Here’s the meaty stuff that I’m convinced is somewhere in all fiction, whether its original purpose was to entertain, to remind, or to educate. In 2016 and 2017, the barriers that used to define our world are breaking down. On the macro level, globalization is diffusing nation states into an interconnected economy, and the internet is connecting people who previously had no means of communication. We see reactive responses to both of those — isolationist national policies and echo chamber social media cul-de-sacs — but the gateways between worlds exist, and many people feel like the things that enter through them are threatening beasts. On the level of human relationships, we encounter plurality much more often. People living today are far more likely than any previous age to have friendships, romances, and acquaintance across lines of race, religion, culture, sexuality, etc.
What’s powerful about Stranger Things is that the characters who can stand up against the new dangers that come through the holes between worlds are the characters who can, themselves, travel past barriers. For the high schoolers, that means jocks and popular girls banding together with the AV club kids. For the adults, it means the town sheriff joining forces with the crazed mother of a missing boy. The adults who trust the old walls don’t make it: “Are you sure about that glass?” is a pretty good question for the series, coming from one of the last episodes of season 2.

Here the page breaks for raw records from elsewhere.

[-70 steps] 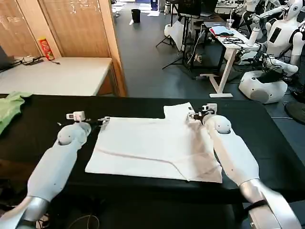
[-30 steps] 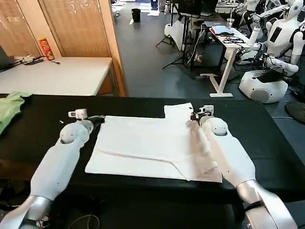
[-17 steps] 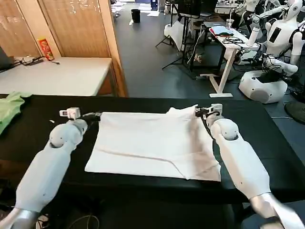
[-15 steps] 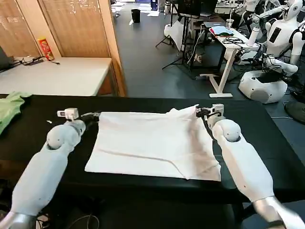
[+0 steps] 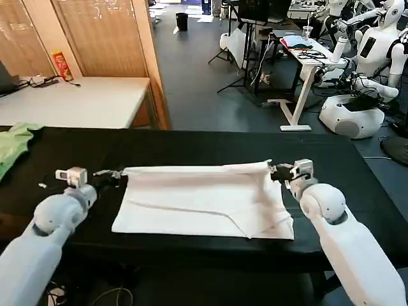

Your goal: Fold and organize the clothes.

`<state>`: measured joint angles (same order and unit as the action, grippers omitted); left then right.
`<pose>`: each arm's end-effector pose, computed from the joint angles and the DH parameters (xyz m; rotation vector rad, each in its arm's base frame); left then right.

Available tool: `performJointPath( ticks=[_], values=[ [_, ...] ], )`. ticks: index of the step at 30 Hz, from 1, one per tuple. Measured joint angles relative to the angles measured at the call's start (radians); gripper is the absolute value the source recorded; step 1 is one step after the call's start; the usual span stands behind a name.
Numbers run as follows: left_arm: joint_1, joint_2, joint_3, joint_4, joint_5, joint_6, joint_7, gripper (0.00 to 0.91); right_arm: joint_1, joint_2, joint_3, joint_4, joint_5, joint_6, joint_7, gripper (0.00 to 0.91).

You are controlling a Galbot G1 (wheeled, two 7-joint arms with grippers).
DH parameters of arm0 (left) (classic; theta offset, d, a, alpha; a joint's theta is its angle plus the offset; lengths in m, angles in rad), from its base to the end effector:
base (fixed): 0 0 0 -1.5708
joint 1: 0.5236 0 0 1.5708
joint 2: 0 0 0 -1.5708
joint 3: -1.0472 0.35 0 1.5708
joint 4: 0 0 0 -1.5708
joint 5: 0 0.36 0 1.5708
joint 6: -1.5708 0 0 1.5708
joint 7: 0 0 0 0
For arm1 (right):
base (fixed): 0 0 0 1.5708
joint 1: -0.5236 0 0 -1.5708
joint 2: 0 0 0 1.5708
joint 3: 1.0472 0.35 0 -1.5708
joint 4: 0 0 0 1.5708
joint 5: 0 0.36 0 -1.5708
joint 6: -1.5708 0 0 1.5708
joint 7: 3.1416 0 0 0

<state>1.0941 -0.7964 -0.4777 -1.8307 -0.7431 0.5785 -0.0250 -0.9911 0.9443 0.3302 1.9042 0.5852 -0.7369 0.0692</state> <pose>0.3380 0.1686 -0.2113 -0.2381 -2.6645 -0.1175 0.3460 -0.0832 -0.2074 0.3386 -2.6091 0.2156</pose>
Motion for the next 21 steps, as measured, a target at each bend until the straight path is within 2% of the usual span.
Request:
performJointPath(
  ticks=[6,18,19,20,21],
  values=[
    [0.063,0.002,-0.022,-0.033,0.021,0.0,0.0,0.0,-0.112,-0.021,0.041,0.075,-0.002,0.0,-0.001,0.0],
    [0.177,-0.014,-0.081,-0.064,0.044,-0.003,0.003,0.0,-0.226,-0.031,0.072,0.141,-0.006,0.0,0.018,0.0],
    [0.186,-0.017,-0.084,-0.065,0.047,-0.003,0.005,0.224,-0.231,-0.03,0.073,0.144,-0.006,0.0,0.019,0.0],
    [0.194,-0.021,-0.087,-0.066,0.049,-0.003,0.007,0.839,-0.236,-0.029,0.074,0.148,-0.006,0.0,0.02,0.0],
    [0.201,-0.024,-0.089,-0.068,0.051,-0.003,0.01,0.878,-0.24,-0.028,0.075,0.152,-0.006,0.0,0.02,0.0]
  ],
)
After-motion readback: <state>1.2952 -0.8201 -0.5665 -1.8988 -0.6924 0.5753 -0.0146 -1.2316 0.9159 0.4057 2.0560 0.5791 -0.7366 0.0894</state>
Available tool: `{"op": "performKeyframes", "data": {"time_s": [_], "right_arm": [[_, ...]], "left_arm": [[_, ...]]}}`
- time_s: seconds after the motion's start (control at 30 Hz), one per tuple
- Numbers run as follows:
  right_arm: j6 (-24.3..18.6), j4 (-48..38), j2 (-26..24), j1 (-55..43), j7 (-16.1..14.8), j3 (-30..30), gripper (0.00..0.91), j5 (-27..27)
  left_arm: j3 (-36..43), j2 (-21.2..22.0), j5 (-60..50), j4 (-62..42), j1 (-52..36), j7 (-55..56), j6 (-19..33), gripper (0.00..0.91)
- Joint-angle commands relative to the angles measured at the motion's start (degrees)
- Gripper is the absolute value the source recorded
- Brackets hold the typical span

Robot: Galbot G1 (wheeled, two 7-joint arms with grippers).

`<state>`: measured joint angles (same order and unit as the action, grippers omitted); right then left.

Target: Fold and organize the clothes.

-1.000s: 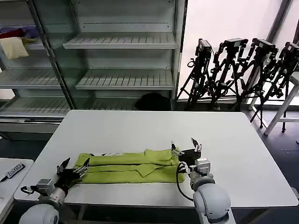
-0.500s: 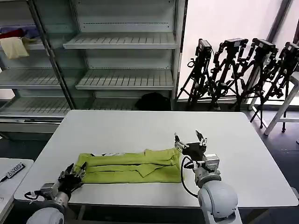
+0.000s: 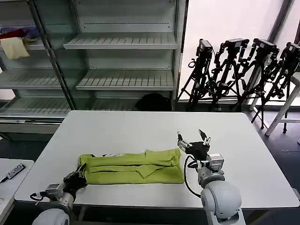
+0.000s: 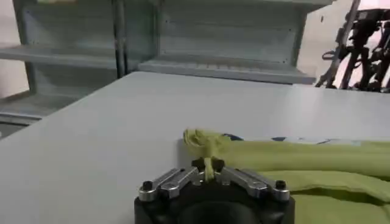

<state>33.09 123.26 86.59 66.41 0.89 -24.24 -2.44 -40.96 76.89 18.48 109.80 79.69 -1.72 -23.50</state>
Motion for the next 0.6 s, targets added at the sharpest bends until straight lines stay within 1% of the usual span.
{"op": "performKeyframes", "data": {"time_s": [0.03, 0.1, 0.17, 0.27, 0.33, 0.4, 0.43, 0.47, 0.53, 0.6], "right_arm": [[0.0, -0.5, -0.5, -0.3, -0.2, -1.5, 0.907, -0.3], [0.0, -1.4, -1.5, -0.4, -0.6, -2.5, 0.907, -0.4], [-0.3, -2.8, -2.6, -0.6, -1.1, -3.6, 0.907, -0.5], [-1.6, -5.3, -4.7, -0.7, -1.9, -5.0, 0.907, -0.5], [-3.3, -8.9, -6.1, -0.9, -2.4, -6.1, 0.907, -0.5], [-3.9, -11.4, -6.6, -0.9, -2.5, -6.7, 0.907, -0.5], [-4.3, -12.3, -6.8, -0.8, -2.8, -7.0, 0.907, -0.5], [-4.5, -13.0, -6.8, -0.7, -2.9, -7.3, 0.907, -0.6], [-5.0, -13.9, -6.7, -0.4, -3.2, -7.6, 0.907, -0.6], [-5.3, -14.2, -6.5, -0.2, -3.3, -7.6, 0.907, -0.5]], "left_arm": [[-2.9, -0.3, -6.0, 0.3, -0.9, -1.4, 7.1, 0.000], [-6.2, -1.5, -7.1, 1.0, -1.4, -3.3, 7.6, 0.000], [-10.0, -3.7, -8.3, 1.0, -2.2, -6.1, 8.0, 0.000], [-15.9, -8.3, -10.4, -1.4, -3.5, -9.9, 8.9, 0.000], [-18.8, -14.3, -10.3, -3.4, -4.2, -12.1, 8.9, 0.000], [-20.2, -17.6, -10.2, -4.5, -4.5, -13.0, 9.2, 0.000], [-21.5, -20.1, -10.5, -6.0, -4.7, -14.1, 9.2, 0.000], [-21.9, -20.6, -10.5, -6.1, -4.8, -14.4, 9.2, 0.000], [-22.4, -23.0, -10.6, -5.1, -4.7, -14.9, 8.4, 0.000], [-21.8, -23.1, -10.4, -2.7, -4.4, -15.0, 7.1, 0.000]]}}
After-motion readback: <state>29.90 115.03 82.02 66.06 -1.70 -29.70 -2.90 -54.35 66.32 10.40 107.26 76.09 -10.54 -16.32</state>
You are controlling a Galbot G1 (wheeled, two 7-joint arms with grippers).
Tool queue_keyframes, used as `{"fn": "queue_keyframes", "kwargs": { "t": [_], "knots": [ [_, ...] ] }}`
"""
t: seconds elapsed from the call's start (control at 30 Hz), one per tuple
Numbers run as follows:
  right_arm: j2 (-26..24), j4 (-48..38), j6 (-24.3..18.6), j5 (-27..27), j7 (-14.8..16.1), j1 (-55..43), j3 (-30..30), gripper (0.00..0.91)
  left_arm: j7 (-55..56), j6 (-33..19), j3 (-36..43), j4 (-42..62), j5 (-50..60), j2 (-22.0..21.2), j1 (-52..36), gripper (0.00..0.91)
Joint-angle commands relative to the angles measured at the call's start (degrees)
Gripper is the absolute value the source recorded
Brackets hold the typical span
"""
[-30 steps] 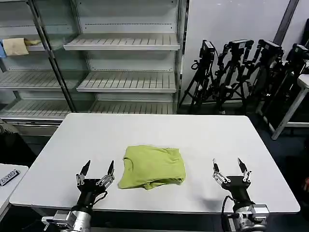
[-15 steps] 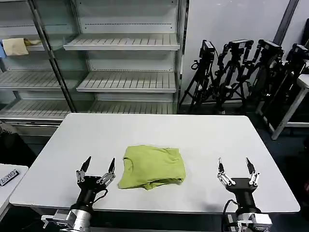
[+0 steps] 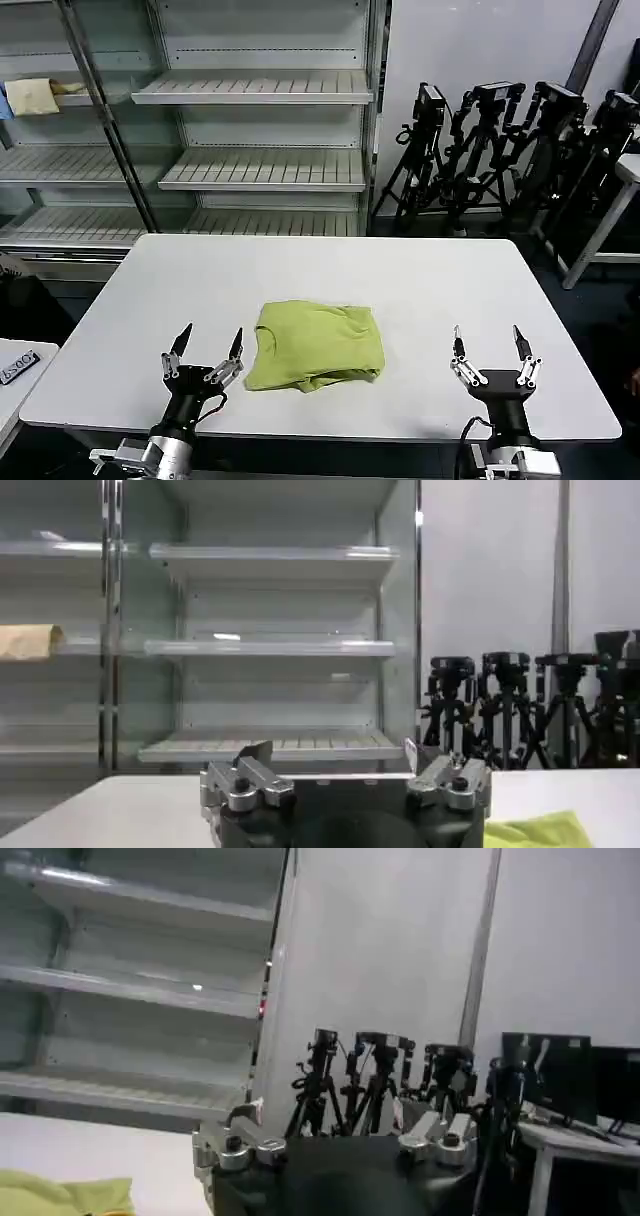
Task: Fold and organize the clothes.
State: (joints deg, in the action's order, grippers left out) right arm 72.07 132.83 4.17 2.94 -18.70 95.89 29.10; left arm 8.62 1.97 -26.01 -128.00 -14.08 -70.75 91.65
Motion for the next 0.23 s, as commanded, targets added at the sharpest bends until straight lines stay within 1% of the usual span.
{"fn": "queue_keyframes", "kwargs": {
  "t": [0.03,0.13,0.17,0.23],
  "knots": [
    [0.55,-0.21,-0.18,-1.61,-0.64,0.31,-0.66,0.907,-0.29,-0.85,-0.03,0.83,1.25,-1.77,1.03,0.907],
    [0.88,-0.53,0.17,-1.61,-0.28,0.36,-0.94,0.907,-0.35,-1.28,-0.38,1.03,1.31,-1.00,1.18,0.907],
    [0.94,-0.44,0.61,-1.21,1.15,0.42,-0.97,0.907,-0.31,-1.28,-0.57,0.84,1.21,-1.07,1.21,0.907],
    [1.15,-0.20,1.62,0.77,1.72,0.50,-1.23,0.907,-0.32,-1.26,-0.99,-0.23,1.02,-1.38,1.75,0.907]
  ]
}}
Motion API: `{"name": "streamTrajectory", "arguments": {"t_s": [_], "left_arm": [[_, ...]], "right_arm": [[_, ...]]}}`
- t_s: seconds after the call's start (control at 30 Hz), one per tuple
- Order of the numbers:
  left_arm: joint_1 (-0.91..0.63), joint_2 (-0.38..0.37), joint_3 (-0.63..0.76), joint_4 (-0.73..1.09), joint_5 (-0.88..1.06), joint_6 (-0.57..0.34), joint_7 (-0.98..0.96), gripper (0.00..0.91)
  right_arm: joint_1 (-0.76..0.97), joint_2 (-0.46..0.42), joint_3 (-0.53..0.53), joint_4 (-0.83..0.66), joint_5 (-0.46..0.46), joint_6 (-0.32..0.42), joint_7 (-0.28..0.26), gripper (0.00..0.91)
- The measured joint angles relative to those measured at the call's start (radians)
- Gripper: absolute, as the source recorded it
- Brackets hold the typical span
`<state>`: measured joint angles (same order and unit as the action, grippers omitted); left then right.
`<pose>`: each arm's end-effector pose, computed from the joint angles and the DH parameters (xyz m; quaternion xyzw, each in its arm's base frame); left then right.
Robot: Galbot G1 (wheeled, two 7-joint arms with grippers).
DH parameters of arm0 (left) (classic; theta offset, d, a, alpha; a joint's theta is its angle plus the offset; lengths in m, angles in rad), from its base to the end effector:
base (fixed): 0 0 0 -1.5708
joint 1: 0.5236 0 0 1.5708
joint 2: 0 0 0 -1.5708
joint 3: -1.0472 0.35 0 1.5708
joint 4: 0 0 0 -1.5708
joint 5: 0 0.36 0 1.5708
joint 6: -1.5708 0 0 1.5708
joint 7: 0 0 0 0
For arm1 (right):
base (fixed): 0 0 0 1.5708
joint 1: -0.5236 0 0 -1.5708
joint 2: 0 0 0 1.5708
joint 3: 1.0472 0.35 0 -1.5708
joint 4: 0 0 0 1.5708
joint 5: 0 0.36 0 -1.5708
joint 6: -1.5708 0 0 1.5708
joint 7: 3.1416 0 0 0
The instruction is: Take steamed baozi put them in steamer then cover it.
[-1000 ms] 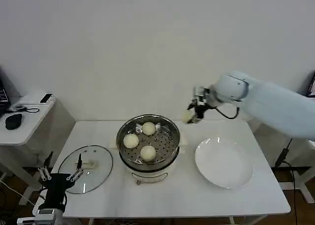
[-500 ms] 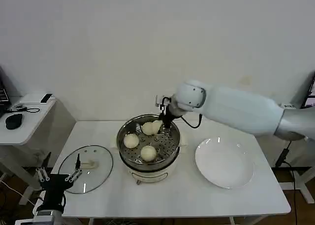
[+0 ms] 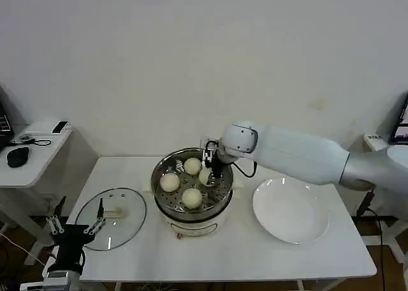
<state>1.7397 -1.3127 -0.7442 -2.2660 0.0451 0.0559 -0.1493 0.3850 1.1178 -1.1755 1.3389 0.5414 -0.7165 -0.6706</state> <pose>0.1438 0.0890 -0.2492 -0.0810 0.9783 0.1905 0.0022 0.5298 0.1230 -0.1192 0.4824 -0.6425 0.4857 0.3443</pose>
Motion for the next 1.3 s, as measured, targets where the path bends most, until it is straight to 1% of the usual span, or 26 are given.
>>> {"name": "streamTrajectory", "arguments": {"t_s": [0.1, 0.13, 0.27, 0.5, 0.6, 0.73, 0.87, 1.0, 1.1, 1.2, 1.3], "left_arm": [[-0.001, 0.000, 0.001, 0.001, 0.000, 0.000, 0.000, 0.907], [-0.001, 0.000, 0.001, 0.001, 0.000, 0.001, 0.000, 0.907], [0.000, 0.000, 0.001, 0.001, 0.000, 0.001, 0.000, 0.907], [-0.001, 0.000, 0.002, 0.001, 0.001, 0.002, 0.000, 0.907], [-0.001, 0.000, 0.002, 0.001, -0.001, 0.002, 0.000, 0.907], [-0.002, 0.004, 0.002, 0.006, -0.007, 0.002, -0.001, 0.907], [-0.006, 0.007, 0.006, 0.013, -0.014, 0.002, -0.008, 0.907], [-0.009, 0.012, 0.009, 0.024, -0.025, 0.000, -0.014, 0.907], [-0.016, 0.016, 0.008, 0.035, -0.031, -0.005, -0.022, 0.907], [-0.024, 0.023, 0.005, 0.050, -0.031, -0.014, -0.032, 0.907], [-0.032, 0.030, 0.002, 0.067, -0.020, -0.021, -0.035, 0.907]], "right_arm": [[-0.007, -0.002, 0.003, 0.000, -0.008, -0.002, -0.001, 0.665], [-0.009, -0.003, 0.004, 0.000, -0.010, -0.003, -0.001, 0.907], [-0.014, -0.010, 0.011, 0.005, -0.014, -0.004, -0.002, 0.907], [-0.009, -0.032, 0.033, 0.028, -0.009, -0.008, 0.016, 0.907], [-0.007, -0.050, 0.049, 0.046, 0.001, -0.008, 0.030, 0.907], [-0.017, -0.084, 0.083, 0.086, 0.018, -0.006, 0.066, 0.907], [-0.048, -0.129, 0.139, 0.143, 0.020, 0.006, 0.131, 0.907], [-0.122, -0.179, 0.220, 0.202, 0.001, 0.037, 0.220, 0.907], [-0.210, -0.217, 0.306, 0.244, -0.028, 0.088, 0.300, 0.907], [-0.319, -0.242, 0.412, 0.281, -0.065, 0.159, 0.382, 0.907], [-0.453, -0.253, 0.542, 0.315, -0.113, 0.240, 0.457, 0.907]]}}
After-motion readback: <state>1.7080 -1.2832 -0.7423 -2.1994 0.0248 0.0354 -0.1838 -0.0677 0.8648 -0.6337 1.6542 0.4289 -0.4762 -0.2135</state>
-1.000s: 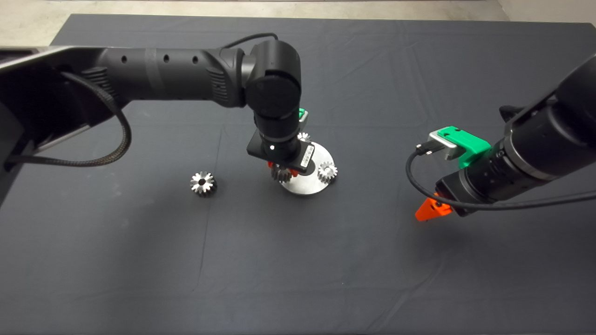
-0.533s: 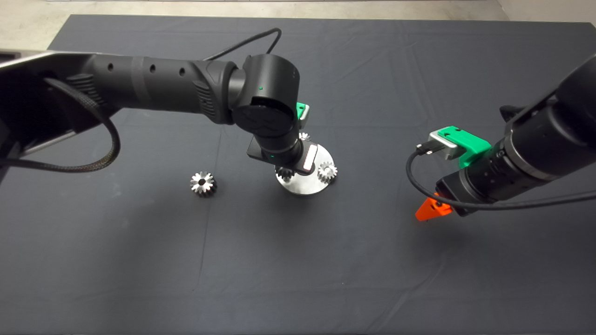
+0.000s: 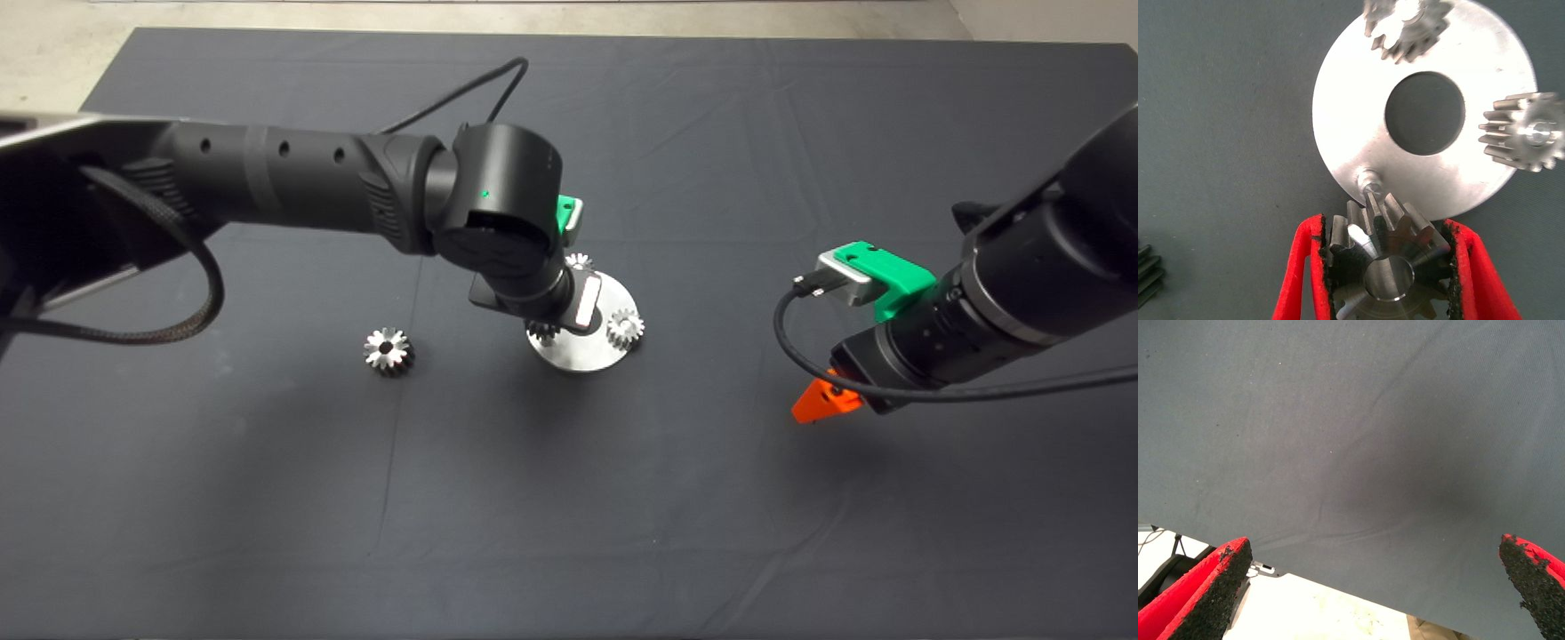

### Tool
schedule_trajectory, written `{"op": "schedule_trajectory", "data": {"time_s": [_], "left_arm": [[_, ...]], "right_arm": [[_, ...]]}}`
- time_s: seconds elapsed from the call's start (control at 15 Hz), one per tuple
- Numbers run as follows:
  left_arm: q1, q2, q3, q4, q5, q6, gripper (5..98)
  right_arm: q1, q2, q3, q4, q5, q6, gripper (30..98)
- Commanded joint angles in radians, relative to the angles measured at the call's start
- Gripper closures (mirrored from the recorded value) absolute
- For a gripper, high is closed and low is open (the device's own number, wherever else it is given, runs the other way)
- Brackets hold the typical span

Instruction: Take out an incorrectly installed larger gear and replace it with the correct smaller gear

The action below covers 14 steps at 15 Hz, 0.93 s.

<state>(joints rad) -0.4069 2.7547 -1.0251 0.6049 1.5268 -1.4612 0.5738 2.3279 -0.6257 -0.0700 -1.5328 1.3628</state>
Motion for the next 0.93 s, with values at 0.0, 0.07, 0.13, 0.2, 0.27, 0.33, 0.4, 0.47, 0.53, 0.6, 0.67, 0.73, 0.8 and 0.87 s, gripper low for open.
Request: {"op": "schedule_trajectory", "data": {"time_s": [0.0,0.07,0.13,0.2,0.27,0.33,0.4,0.47,0.53,0.6,0.67,0.73,0.8,0.87], "left_arm": [[-0.001,-0.002,0.021,0.055,0.043,-0.033,79.6],[0.002,-0.002,0.021,0.072,0.044,-0.042,79.7],[0.01,-0.002,0.022,0.083,0.044,-0.042,79.7],[0.011,-0.002,0.024,0.085,0.044,-0.042,79.7],[0.011,-0.002,0.025,0.087,0.044,-0.042,79.7],[0.011,0.001,0.023,0.089,0.044,-0.041,79.7],[0.011,0.003,0.019,0.089,0.044,-0.041,79.7],[0.011,0.006,0.019,0.092,0.044,-0.042,79.7],[0.013,0.008,0.016,0.093,0.044,-0.042,79.7],[0.014,0.009,0.014,0.098,0.044,-0.042,79.7],[0.02,0.009,0.014,0.104,0.043,-0.042,79.7],[0.02,0.009,0.014,0.105,0.043,-0.042,79.7],[0.02,0.01,0.013,0.105,0.044,-0.042,79.7],[0.02,0.01,0.013,0.105,0.043,-0.042,79.7]], "right_arm": [[0.018,0.0,0.0,0.024,-0.081,0.007,30.8],[0.018,0.002,0.0,0.022,-0.081,0.006,30.8],[0.018,0.005,-0.001,0.023,-0.081,0.007,30.8],[0.018,0.006,-0.003,0.022,-0.081,0.007,30.8],[0.018,0.008,-0.006,0.024,-0.081,0.006,30.8],[0.018,0.006,-0.006,0.024,-0.081,0.006,30.8],[0.018,0.005,-0.006,0.024,-0.081,0.006,30.8],[0.018,0.005,-0.004,0.024,-0.081,0.006,30.8],[0.018,0.005,-0.004,0.024,-0.081,0.007,30.8],[0.018,0.006,-0.004,0.023,-0.081,0.006,30.8],[0.018,0.006,-0.004,0.023,-0.081,0.006,30.8],[0.018,0.006,-0.004,0.024,-0.081,0.007,30.8],[0.018,0.006,-0.004,0.024,-0.081,0.006,30.8],[0.018,0.006,-0.006,0.022,-0.081,0.006,30.8]]}}
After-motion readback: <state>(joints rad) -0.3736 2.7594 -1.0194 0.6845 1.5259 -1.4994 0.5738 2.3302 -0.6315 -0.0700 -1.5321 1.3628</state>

For me, all of that enhances the entertainment value. I love watching the nostalgic romp through the 1980’s. I enjoy Eleven’s side-plot tour of different possible homes before she decides — like Luke Skywalker leaving Dagobah in Empire Strikes Back — that she’ll rest in the identity of going to save her friends. But I also love watching a DnD party I’ve had the chance to ride shotgun with take on fearful metaphors of the present age by insisting that crossing barriers in order to connect with others can give us all the strength we need to stop demogorgons and mind flayers. See you at the gaming table!